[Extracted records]
*** Begin section ***

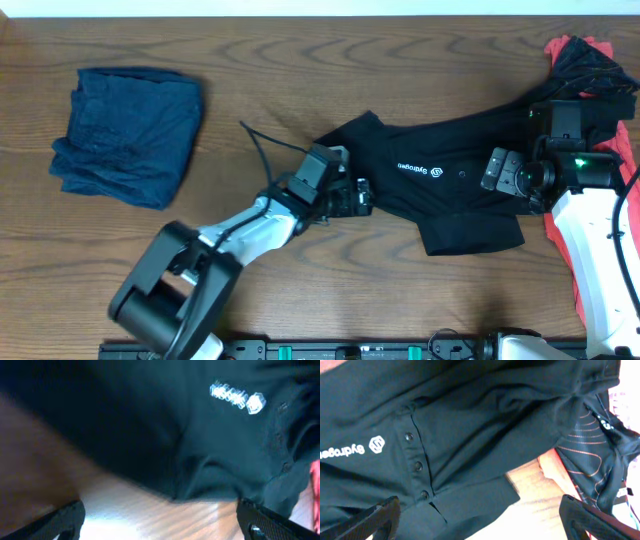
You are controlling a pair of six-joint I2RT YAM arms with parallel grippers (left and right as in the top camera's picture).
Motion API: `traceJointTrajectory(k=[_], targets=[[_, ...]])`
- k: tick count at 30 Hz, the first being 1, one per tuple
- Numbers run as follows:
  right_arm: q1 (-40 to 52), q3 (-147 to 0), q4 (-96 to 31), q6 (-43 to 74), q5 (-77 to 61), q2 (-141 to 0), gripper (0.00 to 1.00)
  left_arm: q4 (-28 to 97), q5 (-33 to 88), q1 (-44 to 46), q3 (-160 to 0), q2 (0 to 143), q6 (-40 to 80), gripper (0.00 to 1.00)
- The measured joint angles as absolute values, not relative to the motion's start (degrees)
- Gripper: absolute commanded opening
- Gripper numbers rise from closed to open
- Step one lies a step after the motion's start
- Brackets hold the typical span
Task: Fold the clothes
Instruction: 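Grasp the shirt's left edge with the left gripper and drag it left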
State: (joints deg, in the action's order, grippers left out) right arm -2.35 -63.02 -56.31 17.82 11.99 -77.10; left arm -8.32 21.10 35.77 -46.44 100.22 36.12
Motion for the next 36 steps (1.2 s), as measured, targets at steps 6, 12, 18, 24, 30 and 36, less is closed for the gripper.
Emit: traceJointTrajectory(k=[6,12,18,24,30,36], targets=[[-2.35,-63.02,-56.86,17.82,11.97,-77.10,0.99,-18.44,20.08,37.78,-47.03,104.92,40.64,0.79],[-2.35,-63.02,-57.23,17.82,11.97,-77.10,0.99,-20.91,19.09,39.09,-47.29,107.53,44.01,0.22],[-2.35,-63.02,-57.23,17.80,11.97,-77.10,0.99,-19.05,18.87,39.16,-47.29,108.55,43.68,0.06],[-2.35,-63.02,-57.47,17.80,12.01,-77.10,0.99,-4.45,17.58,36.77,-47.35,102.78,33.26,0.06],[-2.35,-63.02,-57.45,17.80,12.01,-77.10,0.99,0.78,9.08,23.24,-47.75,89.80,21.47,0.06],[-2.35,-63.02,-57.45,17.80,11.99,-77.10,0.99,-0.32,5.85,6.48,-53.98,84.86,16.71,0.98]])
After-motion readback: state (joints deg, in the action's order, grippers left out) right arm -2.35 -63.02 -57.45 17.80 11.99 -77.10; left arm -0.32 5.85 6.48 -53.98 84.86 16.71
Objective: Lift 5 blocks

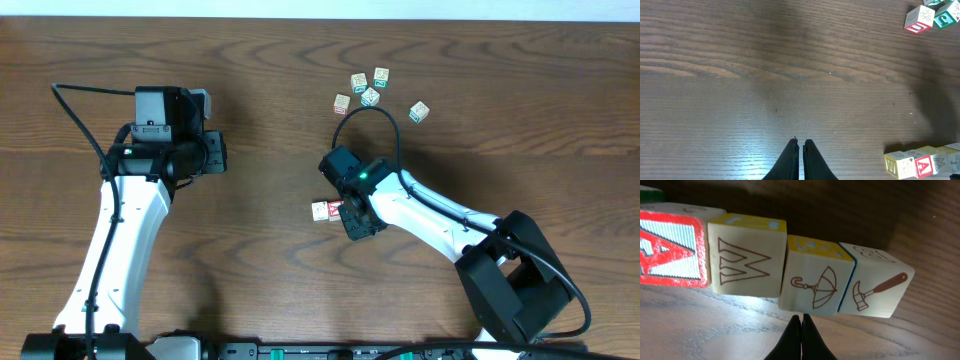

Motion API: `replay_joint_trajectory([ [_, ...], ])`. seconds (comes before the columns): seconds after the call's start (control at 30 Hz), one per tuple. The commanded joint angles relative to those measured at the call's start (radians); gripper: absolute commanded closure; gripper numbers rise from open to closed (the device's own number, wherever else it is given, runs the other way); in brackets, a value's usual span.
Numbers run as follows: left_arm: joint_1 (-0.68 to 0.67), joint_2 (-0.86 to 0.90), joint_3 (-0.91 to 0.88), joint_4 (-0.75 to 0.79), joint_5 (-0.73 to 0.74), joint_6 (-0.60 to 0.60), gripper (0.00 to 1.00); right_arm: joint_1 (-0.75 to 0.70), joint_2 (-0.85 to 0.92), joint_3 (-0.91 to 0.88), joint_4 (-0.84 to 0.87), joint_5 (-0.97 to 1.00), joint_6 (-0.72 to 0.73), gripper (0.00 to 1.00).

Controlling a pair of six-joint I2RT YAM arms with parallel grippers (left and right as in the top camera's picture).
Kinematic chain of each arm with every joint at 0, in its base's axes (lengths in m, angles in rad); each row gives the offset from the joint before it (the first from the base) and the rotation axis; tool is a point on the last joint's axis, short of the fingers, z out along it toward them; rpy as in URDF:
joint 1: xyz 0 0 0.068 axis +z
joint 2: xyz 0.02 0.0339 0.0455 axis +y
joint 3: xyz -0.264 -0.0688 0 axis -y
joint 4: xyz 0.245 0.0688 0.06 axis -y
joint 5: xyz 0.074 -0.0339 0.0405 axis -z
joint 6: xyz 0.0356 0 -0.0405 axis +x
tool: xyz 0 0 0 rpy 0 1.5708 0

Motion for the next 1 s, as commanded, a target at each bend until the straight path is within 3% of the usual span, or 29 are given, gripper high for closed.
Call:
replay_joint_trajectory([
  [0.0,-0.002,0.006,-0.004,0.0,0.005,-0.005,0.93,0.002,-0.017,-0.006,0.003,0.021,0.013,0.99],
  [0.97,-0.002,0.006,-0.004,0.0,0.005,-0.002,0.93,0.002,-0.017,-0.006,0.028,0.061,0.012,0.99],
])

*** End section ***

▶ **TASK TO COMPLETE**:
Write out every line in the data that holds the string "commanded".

▶ **SOLUTION TO THIS EXERCISE**:
- Gripper: absolute commanded opening
Motion API: `replay_joint_trajectory([ [_, ...], ])`. seconds (comes before the columns): seconds after the call's start (control at 30 Hz), one per tuple. The commanded joint angles relative to those measured at the call's start (radians); gripper: absolute commanded closure; gripper numbers rise from open to closed (the device's own number, wherever else it is given, runs the other way); in brackets, a value's usual span.
Motion for the next 1 s, as commanded, a target at each bend until the straight path is within 3% of the usual span, or 29 are given, gripper high for closed.

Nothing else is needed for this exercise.